# What is New Covenant Theology?



## PuritanCovenanter (Nov 4, 2004)

I have been out of the link of things for more than a few years. A Pastor I discipled years ago told me he was a New Covenant Theologian. I didn't question it. He told me it had to do with the relationship of the Two Covenants. The Old Testament Law is put away and he adheres to a higher law now, the Law of Christ. I felt he was refering to stuff like the Sermon on the Mount. He has also picked up on the New Paul Perspective of N.T. Wright these past few years. I assumed the two might be the associated because he started talking about both around the same time. I have learned a little about the NPP. But, I admit I know nothing about New Covenant Theology. Would I know of any author that is a New Covenant Theologian? What is it? And is it in any way associated with the New Paul Perspective?  Illumine Me! 
For Christ's Crown and Covenant, Randy


----------



## cupotea (Nov 4, 2004)

New Covenant Theology is a last ditch effort on the part of some Baptist theologians to embrace what is supposed to be a consistently biblical appreciation of the covenants without actually becoming Presbyterians.


----------



## ReformedWretch (Nov 4, 2004)

> _Originally posted by Steadfast_
> New Covenant Theology is a last ditch effort on the part of some Baptist theologians to embrace what is supposed to be a consistently biblical appreciation of the covenants without actually becoming Presbyterians.


----------



## cupotea (Nov 4, 2004)

Wocka, wocka!


----------



## SmokingFlax (Nov 4, 2004)

"Wocka, wocka! "...

Is that Latin?


----------



## PuritanCovenanter (Nov 4, 2004)

You can't be serious! I need a serious answer please. I have been a member of a Reformed Presbyterian and a PCA Church. I am a covenant theologian who is Baptist. I just don't buy into infant baptism. I have always been a Reformed Baptist though. You still haven't answered my questions. Please be helpful. Randy

[Edited on 11-5-2004 by puritancovenanter]


----------



## Puddleglum (Nov 4, 2004)

This was discussed a little here: 

http://www.puritanboard.com/forum/viewthread.php?tid=2262&page=1

Pastor Way has a chart (I think it's linked on the second post of the thread) with some info comparing it to both Covenant Theology & Dispensationalism. 

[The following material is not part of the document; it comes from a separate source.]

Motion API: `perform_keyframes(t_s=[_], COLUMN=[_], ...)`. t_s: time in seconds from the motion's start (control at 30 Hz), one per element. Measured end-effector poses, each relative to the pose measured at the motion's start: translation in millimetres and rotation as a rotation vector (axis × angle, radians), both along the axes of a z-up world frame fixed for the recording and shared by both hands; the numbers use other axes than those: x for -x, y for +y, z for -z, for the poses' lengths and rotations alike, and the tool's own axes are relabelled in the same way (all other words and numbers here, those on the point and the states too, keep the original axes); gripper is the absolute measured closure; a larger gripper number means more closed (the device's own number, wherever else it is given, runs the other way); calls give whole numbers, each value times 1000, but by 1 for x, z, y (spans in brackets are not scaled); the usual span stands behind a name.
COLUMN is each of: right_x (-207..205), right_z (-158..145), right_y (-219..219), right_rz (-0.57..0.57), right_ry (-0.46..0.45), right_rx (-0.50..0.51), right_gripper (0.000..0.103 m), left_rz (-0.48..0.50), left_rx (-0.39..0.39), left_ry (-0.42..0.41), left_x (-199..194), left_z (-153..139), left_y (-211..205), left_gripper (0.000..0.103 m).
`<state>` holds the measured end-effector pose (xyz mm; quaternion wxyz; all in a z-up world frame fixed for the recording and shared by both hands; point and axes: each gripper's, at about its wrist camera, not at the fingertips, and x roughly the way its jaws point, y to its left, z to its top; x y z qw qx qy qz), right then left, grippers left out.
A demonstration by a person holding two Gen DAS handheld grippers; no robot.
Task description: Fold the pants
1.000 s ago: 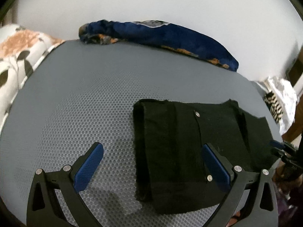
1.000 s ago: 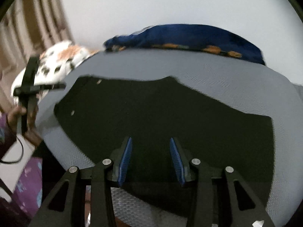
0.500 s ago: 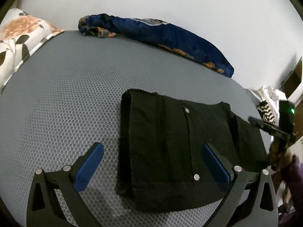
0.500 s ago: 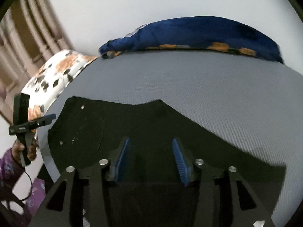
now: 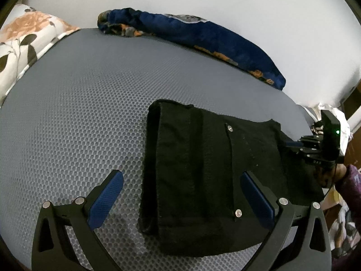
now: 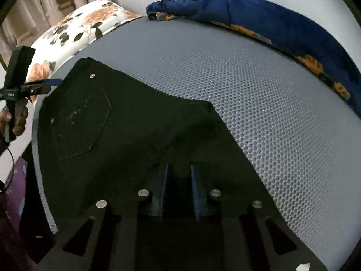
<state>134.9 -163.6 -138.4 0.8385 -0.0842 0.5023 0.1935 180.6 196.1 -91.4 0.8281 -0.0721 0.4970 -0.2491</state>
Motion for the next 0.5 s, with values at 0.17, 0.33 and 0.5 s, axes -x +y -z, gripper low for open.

There's probably some other threads about it, but I'm not sure how to find them.


----------



## PuritanCovenanter (Nov 4, 2004)

Thank You very much Puddleglum. Chart was very helpful. I know it doesn't have anything to do with NPP now. Blessings upon you and yours.
For Christ's crown and Covenant, Randy
Yes, I am a Covenant Theologian who is a Reformed Baptist. Not a NCT.


----------



## cupotea (Nov 4, 2004)

I'm very sorry about that.

NCT is a fairly recent movement among Reformed baptists. It seems to be an effort to recover that covenantalism common to Baptists before their churches were ruined by Dispensationalism. It still maintains that there is a strict distinction between Israel and the Church and a few other ideas common to Dispensationalism, but appears to be a distinct movement away from Dispensationalism inasmuch as it rejects any idea of a secret rapture and most of it's adherents are, in fact, amillennial.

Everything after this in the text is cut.